A beat. Roscoe looking at her, something devilish creeping into his smile. “I’m terrible in bed am I, Poppy? That’s what you’re suggesting?”

She shrugged one shoulder, affecting a casual disinterestedness, her brain screaming WHAT THE ACTUAL FUCK, POPPY? Honestly, she had no idea. She was thinking of those viral videos, of people stuck in the mud, slipping over every time they tried to get up, working themselves deeper and deeper into a horrendously embarrassing mess. That was her brain right now.

“No skills at all?” persisted Roscoe, the devil now very evident in his smile.

“Probably, I mean…”

“Just awful, inexperienced, inept fumbling…”

She shrugged again, very focused on making sure her bag was properly zipped up. “Yes, probably. Just…terrible.”

“OK. I see. Thank you for pointing that out to me.”

“No problem.”

“Maybe I should try to improve? Get a few pointers?”

“Sure. You know, buy a magazine. Cosmo or something.”

“I should look online, do you think? Find some videos?”

She nodded. “Yep. Good idea.” The zip on her bag was very definitely done up. But that meant she no longer had an excuse not to look up. She met Roscoe’s eyes. Saw the amusement there. The dark glow of it.

“Or you could help me,” he said.

“What…?”

“Just one friend helping another.” He stepped closer, cupped her cheek.

Her breath caught, heart stopping, then starting again with a painful kick.

He brought his other hand up to her jaw, cradling her face as he lowered his head, his eyes burning on hers—burning with wicked amusement.

“Tell me if I’m doing it wrong,” he murmured, his lips brushing hers.

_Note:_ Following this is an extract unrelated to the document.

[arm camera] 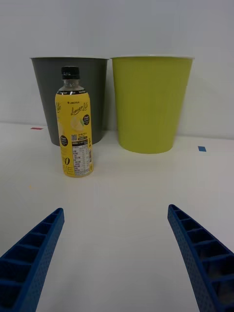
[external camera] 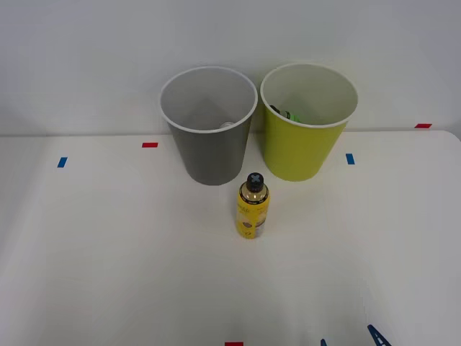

She made a noise she couldn’t quite describe, a sort of whimper. Then he grazed his mouth along her lower lip and she saw stars as her eyes fluttered shut. She lost sight of everything but the miraculous sensation of Roscoe’s mouth meeting hers, the warm, firm pressure of his lips. Even with her eyes closed she was aware of the size of him, the way his head bent to hers, his hands cupping her face as though every single thing in the world was pinpointed right there in the seam of her lips. His mouth brushed over hers again, firmer now, catching her lower lip in the soft grip of his. His tongue followed, slipped over the hot, tender flesh just inside her lips, seeking, coaxing—as though she needed coaxing. As though she wasn’t already begging with every atom, moaning as his tongue found hers, stroked across it and set every part of her body blazing…

He pulled slowly away, hands still cupping her face, forcing her eyes to meet his. “Woeful, Poppy?”

And she said, “Holy fucking ketchup.”